You can do this with a scraper and then finish with a heavy duty sander or concrete grinder. If you don’t have one, they are available to rent from most tool hire shops which are easy to find through DoHire.com.
Level your subfloor
For the perfect finish, it’s essential that your concrete subfloor is flat. If not, any imperfections will be visible through your new flooring.
The best way to do this is with a long level and tape measure. It’s recommended that the floor must be uniform within 1/4 inch every 10 feet.
Use a heavy duty sander or a concrete grinder to even out any high spots.
Fill in any low spots with a floor levelling compound and allow it to completely dry before doing anything else.

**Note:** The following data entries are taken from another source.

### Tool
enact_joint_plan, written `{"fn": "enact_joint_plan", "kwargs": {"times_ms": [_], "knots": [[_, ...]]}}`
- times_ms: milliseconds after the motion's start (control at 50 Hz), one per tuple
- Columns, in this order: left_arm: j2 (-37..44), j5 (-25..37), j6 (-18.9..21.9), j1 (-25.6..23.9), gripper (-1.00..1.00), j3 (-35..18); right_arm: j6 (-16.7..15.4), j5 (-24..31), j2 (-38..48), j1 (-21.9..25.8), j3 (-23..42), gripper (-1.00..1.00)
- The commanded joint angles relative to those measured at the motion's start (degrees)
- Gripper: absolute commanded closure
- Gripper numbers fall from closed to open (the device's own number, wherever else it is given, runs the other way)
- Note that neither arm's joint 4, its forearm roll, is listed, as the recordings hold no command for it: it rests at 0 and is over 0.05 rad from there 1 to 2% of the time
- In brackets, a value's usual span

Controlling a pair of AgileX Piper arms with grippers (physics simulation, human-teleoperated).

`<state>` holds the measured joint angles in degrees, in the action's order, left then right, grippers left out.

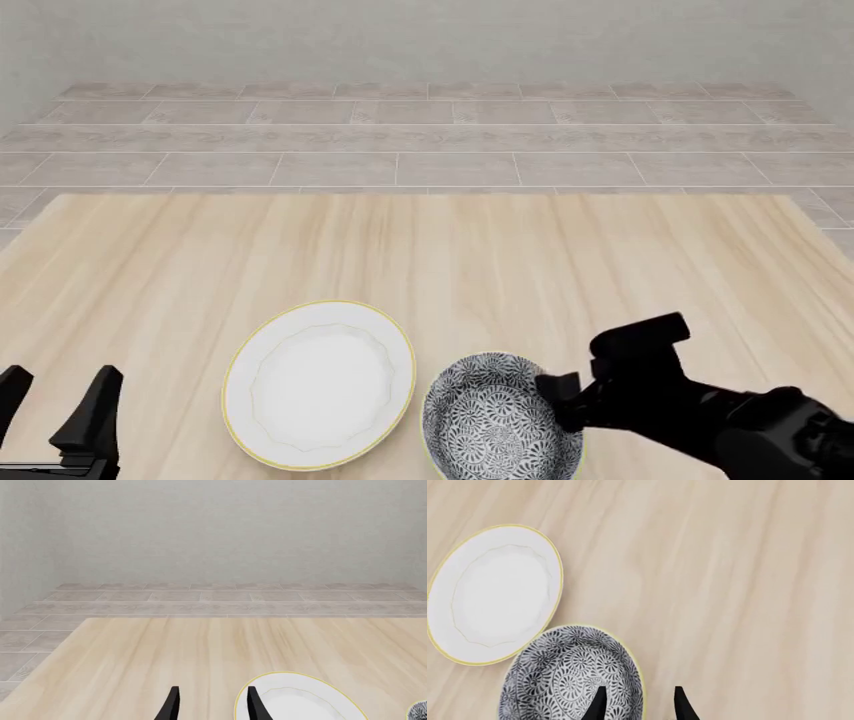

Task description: Put the bowl on the plate.

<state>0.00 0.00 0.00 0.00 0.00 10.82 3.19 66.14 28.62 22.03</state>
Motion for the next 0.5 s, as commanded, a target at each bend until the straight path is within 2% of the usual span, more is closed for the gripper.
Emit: {"fn": "enact_joint_plan", "kwargs": {"times_ms": [20,360,500], "knots": [[0.0,0.0,0.0,0.0,-1.00,0.0,1.0,-2.7,2.2,0.4,-1.4,-1.00],[0.0,0.0,0.0,0.0,-1.00,0.0,1.2,-5.3,4.5,0.7,-2.5,-1.00],[0.0,0.0,0.0,0.0,-1.00,0.0,2.2,-6.3,5.5,1.3,-2.8,-1.00]]}}
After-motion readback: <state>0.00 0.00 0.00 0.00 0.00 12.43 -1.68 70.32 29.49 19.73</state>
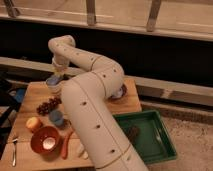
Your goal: Place sponge in paper cup
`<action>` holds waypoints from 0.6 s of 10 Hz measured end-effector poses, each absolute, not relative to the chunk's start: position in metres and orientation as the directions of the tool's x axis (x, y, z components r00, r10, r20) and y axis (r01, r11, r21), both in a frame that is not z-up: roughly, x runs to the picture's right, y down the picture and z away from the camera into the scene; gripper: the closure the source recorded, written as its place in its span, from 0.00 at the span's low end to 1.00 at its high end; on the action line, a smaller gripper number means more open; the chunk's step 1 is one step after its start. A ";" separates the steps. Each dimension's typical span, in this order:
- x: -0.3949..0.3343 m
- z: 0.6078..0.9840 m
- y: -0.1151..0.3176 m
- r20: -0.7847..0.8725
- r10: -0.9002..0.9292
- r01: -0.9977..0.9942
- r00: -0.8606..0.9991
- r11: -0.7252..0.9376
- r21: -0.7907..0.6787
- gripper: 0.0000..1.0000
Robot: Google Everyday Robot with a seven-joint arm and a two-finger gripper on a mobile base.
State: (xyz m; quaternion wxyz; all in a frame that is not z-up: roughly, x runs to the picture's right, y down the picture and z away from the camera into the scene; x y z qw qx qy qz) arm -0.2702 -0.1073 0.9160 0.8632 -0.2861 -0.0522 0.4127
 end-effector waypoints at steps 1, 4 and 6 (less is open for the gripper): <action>-0.273 0.911 -0.104 -0.151 0.742 -0.674 0.653 0.477 -0.564 0.43; -0.272 0.904 -0.104 -0.149 0.751 -0.668 0.644 0.456 -0.589 0.20; -0.273 0.903 -0.104 -0.148 0.751 -0.665 0.644 0.454 -0.593 0.20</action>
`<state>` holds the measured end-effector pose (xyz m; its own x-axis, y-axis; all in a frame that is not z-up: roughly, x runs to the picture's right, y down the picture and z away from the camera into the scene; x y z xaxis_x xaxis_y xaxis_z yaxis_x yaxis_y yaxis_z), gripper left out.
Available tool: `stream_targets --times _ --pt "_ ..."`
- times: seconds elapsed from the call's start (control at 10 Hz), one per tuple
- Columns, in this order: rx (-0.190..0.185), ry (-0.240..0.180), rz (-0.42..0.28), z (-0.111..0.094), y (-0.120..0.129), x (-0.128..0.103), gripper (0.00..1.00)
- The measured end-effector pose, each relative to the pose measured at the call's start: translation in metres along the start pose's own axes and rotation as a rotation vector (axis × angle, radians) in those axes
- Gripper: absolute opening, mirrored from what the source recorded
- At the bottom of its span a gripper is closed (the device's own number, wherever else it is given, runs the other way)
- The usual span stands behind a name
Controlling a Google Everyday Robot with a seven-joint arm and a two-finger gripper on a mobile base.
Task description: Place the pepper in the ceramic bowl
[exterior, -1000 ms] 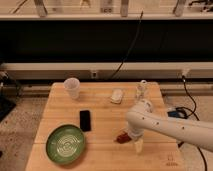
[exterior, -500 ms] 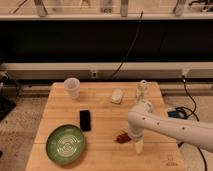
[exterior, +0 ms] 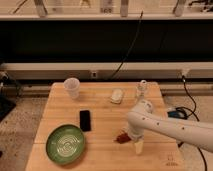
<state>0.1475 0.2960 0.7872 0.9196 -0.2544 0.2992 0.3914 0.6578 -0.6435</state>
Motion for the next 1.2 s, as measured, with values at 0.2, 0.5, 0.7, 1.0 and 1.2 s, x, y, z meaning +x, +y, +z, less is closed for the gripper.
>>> stream_targets --times 0.2,0.5,0.7,1.0,1.2 --pt "-0.006 -0.004 0.003 0.0015 0.0015 -0.0006 0.80" --pt "-0.005 -0.004 0.003 0.0007 0.0012 -0.0006 0.77" --pt "-0.005 -0.004 0.002 0.0005 0.0008 -0.0007 0.75" --pt "-0.004 -0.004 0.000 -0.0017 -0.0005 -0.0014 0.63" --pt "0.000 -0.005 0.001 -0.0057 -0.0021 -0.0020 0.70"
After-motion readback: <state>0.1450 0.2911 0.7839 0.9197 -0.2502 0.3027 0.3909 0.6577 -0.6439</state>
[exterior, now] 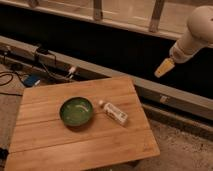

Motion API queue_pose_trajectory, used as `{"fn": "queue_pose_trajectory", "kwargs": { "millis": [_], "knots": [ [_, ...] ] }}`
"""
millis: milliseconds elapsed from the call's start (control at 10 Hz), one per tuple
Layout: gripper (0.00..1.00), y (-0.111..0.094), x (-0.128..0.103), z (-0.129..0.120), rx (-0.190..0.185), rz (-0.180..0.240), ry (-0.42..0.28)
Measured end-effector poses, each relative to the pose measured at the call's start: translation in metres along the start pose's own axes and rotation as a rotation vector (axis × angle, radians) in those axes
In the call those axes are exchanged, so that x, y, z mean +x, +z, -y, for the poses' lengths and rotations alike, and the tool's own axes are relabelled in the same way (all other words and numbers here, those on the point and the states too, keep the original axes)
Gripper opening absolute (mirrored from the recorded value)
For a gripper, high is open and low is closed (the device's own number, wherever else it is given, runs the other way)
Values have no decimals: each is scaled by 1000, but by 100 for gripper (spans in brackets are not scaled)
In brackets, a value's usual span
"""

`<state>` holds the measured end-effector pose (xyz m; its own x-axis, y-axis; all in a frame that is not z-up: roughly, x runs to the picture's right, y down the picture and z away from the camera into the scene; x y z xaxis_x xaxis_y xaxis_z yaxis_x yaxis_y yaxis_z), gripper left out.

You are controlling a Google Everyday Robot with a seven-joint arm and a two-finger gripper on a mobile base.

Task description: Place the bottle in the ceramic bowl

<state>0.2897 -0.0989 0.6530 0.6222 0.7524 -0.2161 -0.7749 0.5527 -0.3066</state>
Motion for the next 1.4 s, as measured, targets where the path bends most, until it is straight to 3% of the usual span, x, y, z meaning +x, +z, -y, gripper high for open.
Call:
{"fn": "queue_pose_trajectory", "kwargs": {
  "millis": [200, 400, 600, 800, 1000, 1200, 1400],
  "knots": [
    [80, -3, -4, 4, 7, 7, 9],
    [80, -7, -30, 2, 10, 10, -4],
    [80, 9, -61, -18, -6, -2, -30],
    [80, 33, -76, -46, -36, -20, -65],
    [80, 54, -68, -72, -45, -48, -104],
    [80, 75, -52, -91, -26, -65, -130],
    [80, 83, -35, -104, -13, -69, -145]
  ]
}}
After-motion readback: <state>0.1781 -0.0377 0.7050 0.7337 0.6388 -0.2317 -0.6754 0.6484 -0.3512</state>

For a more in-depth guide on how to make sure your concrete subfloor is even, check out this step-by-step guide from Wood Floor Business.

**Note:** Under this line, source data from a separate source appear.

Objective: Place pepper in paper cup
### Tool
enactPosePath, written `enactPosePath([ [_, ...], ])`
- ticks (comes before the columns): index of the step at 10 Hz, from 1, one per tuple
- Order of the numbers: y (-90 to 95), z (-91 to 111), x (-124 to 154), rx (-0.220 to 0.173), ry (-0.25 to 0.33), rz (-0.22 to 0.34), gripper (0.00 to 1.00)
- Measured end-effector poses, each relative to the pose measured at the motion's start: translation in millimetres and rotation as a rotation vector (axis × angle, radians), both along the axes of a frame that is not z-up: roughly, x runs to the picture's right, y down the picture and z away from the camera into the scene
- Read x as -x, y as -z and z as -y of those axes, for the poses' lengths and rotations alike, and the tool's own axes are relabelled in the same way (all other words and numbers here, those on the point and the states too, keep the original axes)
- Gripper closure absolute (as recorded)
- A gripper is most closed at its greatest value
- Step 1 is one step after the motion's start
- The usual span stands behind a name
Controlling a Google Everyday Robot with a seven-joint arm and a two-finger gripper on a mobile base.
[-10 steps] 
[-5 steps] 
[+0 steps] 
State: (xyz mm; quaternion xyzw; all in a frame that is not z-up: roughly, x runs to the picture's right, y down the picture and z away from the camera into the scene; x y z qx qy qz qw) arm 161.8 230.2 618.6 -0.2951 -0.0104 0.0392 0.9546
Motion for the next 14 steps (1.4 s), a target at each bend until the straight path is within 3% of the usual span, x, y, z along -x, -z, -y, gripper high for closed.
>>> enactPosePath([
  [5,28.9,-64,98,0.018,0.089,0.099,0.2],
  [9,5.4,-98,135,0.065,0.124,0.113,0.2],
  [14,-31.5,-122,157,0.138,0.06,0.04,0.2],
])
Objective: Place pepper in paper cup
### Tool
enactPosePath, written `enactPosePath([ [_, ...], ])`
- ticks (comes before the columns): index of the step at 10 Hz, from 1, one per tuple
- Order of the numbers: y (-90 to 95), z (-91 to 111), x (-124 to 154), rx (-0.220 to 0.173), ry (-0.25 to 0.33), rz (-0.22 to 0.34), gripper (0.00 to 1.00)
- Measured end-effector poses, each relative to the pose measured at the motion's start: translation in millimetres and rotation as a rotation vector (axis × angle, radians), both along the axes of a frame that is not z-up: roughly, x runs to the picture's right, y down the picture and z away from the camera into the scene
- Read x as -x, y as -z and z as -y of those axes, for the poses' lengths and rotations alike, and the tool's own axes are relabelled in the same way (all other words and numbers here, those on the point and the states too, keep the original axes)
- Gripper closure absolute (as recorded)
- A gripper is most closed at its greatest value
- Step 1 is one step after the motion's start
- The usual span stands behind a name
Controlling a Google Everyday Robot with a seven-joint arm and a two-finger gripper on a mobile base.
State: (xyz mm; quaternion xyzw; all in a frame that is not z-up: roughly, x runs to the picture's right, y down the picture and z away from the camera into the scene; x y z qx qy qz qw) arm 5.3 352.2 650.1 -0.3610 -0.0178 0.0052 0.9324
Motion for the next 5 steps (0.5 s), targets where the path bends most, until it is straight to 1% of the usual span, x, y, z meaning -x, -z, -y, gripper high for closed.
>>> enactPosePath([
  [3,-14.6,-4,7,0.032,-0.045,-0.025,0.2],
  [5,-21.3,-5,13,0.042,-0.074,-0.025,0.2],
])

If making your subfloor flat isn’t an option, it is possible to even things out with a felt product such as our Lion 50 Felt Carpet Underlay. The felt will naturally fill in the gaps to create a smoother surface ready for a carpet to be laid. Felt products like this are only suitable for carpets and cannot be used with laminate.
If you are having the same problem and you want to lay laminate flooring, a thick laminate will help to smooth things out.
It is important to check that your concrete is dry before laying any type of flooring, but it is especially important for laminate and wood as moisture is extremely damaging.
If it is a new concrete subfloor, it should be left for at least 30 days before any new flooring is laid.
Use a moisture test kit to test the moisture levels. If they are not within the laminate or wood manufacturer’s guidelines, you will need to reduce the humidity and moisture of the room.
It is, of course, also very important to make sure that your subfloor is structurally sound and fit for purpose.
If you are moving into a new home or you haven’t changed your floor in a good number of years, you might not know the condition of the subfloor.
Check for cracks and crumbling before proceeding to install your new floor.